RECORDED INFORMATION below:
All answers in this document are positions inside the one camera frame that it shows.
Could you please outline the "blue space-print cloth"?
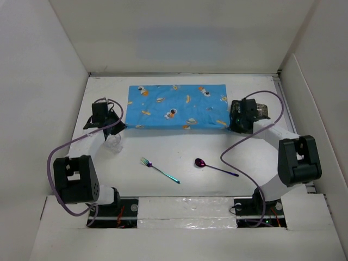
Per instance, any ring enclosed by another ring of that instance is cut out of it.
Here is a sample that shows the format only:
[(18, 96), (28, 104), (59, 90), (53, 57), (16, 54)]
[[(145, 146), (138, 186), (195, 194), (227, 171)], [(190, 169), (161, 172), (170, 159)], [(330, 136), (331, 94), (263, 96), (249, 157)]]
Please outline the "blue space-print cloth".
[(132, 85), (125, 123), (136, 129), (226, 129), (226, 86)]

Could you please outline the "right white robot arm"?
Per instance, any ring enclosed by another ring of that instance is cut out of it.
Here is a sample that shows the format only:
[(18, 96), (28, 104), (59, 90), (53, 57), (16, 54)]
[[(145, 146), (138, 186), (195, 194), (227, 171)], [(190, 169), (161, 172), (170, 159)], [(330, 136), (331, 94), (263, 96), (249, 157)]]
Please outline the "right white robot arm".
[(320, 179), (322, 168), (313, 136), (300, 136), (277, 126), (268, 117), (268, 108), (254, 99), (233, 100), (230, 110), (230, 129), (251, 134), (266, 141), (278, 151), (277, 173), (256, 189), (251, 207), (257, 214), (271, 208), (271, 202), (298, 186)]

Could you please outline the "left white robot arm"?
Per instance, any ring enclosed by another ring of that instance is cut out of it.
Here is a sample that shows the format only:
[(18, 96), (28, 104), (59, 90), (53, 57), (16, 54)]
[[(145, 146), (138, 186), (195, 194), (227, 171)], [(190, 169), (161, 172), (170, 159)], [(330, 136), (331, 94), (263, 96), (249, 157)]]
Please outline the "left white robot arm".
[(108, 215), (121, 210), (120, 195), (116, 188), (101, 185), (93, 159), (109, 137), (126, 129), (121, 115), (114, 110), (120, 105), (115, 100), (100, 98), (92, 105), (92, 115), (83, 126), (82, 135), (69, 144), (67, 156), (53, 163), (54, 185), (63, 204), (87, 203), (102, 205)]
End of RECORDED INFORMATION.
(ASSIGNMENT) Track down every line in the entries that includes the string "Could", and copy it.

(ANSWER AREA)
Could you please outline the "blue space-print cloth"?
Could you please outline the "right white robot arm"?
Could you please outline the "left white robot arm"?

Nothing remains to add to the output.